Your goal: Search the material for "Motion" and show all lines that contain it.

───── Given information

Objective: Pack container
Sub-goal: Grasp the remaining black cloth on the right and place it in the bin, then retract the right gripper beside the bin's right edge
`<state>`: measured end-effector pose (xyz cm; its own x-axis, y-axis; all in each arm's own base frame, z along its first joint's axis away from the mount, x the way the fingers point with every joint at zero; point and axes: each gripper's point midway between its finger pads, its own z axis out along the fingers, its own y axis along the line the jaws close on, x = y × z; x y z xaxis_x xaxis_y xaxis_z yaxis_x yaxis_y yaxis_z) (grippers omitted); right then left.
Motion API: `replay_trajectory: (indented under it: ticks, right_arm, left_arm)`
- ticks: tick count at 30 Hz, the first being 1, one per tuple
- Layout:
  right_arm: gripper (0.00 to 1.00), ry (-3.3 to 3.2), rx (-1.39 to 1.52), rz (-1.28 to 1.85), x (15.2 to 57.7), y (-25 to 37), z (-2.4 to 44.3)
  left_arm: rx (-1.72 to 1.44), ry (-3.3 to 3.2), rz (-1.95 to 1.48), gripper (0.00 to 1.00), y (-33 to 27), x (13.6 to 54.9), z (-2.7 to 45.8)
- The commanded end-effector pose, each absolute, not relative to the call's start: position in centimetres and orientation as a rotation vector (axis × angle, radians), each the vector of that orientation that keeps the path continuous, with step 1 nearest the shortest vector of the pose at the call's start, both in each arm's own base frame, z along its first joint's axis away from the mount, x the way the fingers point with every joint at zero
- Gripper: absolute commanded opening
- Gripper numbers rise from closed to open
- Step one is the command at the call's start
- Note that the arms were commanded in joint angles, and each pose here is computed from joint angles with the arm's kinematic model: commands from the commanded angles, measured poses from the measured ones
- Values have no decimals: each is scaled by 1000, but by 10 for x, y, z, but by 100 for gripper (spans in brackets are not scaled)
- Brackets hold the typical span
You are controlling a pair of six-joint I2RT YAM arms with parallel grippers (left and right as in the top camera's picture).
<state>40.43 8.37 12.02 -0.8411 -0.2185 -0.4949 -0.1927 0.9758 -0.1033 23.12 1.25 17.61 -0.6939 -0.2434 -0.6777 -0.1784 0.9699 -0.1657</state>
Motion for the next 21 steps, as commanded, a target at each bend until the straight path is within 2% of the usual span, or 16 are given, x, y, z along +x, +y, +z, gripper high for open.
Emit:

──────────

Exercise solution:
Motion API: `replay_trajectory: (indented under it: ticks, right_arm, left_arm)`
Motion for the next 21 steps, as commanded, a target at each bend until the straight path is within 2% of the usual span, or 16 are given, x, y, z along +x, +y, +z, gripper high for open.

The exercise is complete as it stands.